--- Task details ---
Starting with the line that contains "target: the chuck key's stem", reproduce each line through the end of the listing below, with no other output.

※

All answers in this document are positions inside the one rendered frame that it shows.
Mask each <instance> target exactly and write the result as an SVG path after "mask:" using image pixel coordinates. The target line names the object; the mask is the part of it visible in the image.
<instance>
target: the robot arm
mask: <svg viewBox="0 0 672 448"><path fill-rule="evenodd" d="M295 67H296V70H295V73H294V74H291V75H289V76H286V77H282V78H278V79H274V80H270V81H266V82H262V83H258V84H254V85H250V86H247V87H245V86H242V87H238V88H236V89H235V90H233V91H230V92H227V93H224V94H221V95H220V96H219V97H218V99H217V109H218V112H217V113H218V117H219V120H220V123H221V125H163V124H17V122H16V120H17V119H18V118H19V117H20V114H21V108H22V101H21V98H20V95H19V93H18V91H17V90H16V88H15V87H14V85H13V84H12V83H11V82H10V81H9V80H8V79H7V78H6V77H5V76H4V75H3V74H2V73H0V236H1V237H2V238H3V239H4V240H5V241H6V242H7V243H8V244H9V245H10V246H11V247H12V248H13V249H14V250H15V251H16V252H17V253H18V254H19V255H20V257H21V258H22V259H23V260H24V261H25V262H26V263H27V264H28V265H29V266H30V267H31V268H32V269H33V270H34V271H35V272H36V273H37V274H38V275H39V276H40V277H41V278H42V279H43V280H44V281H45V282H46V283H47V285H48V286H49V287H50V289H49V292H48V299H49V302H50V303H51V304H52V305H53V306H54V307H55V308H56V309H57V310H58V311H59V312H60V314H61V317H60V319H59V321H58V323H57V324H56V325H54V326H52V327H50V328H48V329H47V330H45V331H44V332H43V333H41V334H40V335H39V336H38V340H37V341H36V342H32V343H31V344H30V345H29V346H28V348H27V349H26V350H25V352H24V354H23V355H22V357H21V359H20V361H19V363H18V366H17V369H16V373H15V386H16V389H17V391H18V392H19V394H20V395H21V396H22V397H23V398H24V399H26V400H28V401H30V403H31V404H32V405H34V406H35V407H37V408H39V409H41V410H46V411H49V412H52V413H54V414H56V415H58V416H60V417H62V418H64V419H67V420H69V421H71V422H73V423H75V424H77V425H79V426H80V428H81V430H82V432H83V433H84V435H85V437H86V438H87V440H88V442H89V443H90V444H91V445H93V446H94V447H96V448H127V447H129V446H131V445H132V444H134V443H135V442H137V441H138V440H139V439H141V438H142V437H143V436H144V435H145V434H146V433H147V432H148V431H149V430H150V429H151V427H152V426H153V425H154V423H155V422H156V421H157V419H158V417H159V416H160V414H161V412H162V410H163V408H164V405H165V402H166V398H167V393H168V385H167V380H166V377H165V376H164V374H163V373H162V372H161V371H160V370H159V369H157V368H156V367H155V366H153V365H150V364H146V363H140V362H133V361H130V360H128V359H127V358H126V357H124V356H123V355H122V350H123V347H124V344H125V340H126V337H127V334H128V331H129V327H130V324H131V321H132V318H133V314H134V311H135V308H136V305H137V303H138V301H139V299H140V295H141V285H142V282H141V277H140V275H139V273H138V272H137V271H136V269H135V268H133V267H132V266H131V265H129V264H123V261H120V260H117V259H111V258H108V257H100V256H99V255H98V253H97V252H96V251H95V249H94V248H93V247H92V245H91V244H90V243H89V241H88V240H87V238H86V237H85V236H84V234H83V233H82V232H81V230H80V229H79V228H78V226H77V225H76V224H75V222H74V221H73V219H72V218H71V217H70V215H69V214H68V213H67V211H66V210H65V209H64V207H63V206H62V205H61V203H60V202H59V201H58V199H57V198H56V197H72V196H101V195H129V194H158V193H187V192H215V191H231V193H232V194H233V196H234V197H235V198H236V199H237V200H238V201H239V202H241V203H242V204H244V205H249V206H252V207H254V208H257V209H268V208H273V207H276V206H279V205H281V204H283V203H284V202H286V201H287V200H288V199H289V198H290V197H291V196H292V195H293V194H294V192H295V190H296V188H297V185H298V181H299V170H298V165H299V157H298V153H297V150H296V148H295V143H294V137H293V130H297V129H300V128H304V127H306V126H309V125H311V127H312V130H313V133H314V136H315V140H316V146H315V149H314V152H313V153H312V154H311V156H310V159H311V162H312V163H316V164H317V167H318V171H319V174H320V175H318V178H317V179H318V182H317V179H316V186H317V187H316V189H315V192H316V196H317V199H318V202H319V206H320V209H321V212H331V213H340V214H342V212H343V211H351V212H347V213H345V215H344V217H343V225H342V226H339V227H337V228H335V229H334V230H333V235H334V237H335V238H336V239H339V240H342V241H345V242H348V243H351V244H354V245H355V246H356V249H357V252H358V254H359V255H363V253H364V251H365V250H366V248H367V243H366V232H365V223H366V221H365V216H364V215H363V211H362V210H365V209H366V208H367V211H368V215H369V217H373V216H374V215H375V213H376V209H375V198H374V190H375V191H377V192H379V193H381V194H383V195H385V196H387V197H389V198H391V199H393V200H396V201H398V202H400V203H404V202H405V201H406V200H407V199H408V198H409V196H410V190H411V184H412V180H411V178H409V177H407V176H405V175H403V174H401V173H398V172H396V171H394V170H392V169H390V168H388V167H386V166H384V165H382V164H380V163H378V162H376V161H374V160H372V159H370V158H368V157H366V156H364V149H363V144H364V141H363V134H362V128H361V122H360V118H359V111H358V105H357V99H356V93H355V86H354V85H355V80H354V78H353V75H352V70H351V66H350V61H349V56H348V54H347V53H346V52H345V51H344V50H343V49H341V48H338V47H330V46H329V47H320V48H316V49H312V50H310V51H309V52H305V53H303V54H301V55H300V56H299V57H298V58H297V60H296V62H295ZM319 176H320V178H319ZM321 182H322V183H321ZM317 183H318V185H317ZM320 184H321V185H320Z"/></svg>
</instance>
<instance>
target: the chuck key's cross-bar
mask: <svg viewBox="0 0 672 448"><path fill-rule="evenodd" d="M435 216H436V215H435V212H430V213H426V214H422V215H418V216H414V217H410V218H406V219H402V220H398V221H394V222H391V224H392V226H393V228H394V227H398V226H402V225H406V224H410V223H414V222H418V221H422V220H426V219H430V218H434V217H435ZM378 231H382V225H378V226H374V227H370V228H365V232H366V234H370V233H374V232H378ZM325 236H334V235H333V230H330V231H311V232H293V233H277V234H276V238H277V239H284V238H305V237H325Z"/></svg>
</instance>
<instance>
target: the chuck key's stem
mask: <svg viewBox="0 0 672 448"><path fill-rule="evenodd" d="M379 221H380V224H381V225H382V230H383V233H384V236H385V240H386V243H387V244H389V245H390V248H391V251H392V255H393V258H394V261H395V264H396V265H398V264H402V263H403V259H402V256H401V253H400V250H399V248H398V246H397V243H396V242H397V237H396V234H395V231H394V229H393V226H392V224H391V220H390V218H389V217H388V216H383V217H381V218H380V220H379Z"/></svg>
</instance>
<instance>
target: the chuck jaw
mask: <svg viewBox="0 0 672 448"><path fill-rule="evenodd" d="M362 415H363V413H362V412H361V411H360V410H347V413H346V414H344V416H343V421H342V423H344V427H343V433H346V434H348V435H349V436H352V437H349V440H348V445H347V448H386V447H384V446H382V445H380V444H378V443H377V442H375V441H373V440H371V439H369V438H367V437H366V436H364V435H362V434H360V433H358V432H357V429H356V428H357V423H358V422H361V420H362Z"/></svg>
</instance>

※

--- Exercise solution ---
target: the chuck key's stem
mask: <svg viewBox="0 0 672 448"><path fill-rule="evenodd" d="M379 221H380V224H381V225H382V230H383V233H384V236H385V240H386V243H387V244H389V245H390V248H391V251H392V255H393V258H394V261H395V264H396V265H398V264H402V263H403V259H402V256H401V253H400V250H399V248H398V246H397V243H396V242H397V237H396V234H395V231H394V229H393V226H392V224H391V220H390V218H389V217H388V216H383V217H381V218H380V220H379Z"/></svg>
</instance>
<instance>
target: the chuck jaw
mask: <svg viewBox="0 0 672 448"><path fill-rule="evenodd" d="M362 415H363V413H362V412H361V411H360V410H347V413H346V414H344V416H343V421H342V423H344V427H343V433H346V434H348V435H349V436H352V437H349V440H348V445H347V448H386V447H384V446H382V445H380V444H378V443H377V442H375V441H373V440H371V439H369V438H367V437H366V436H364V435H362V434H360V433H358V432H357V429H356V428H357V423H358V422H361V420H362Z"/></svg>
</instance>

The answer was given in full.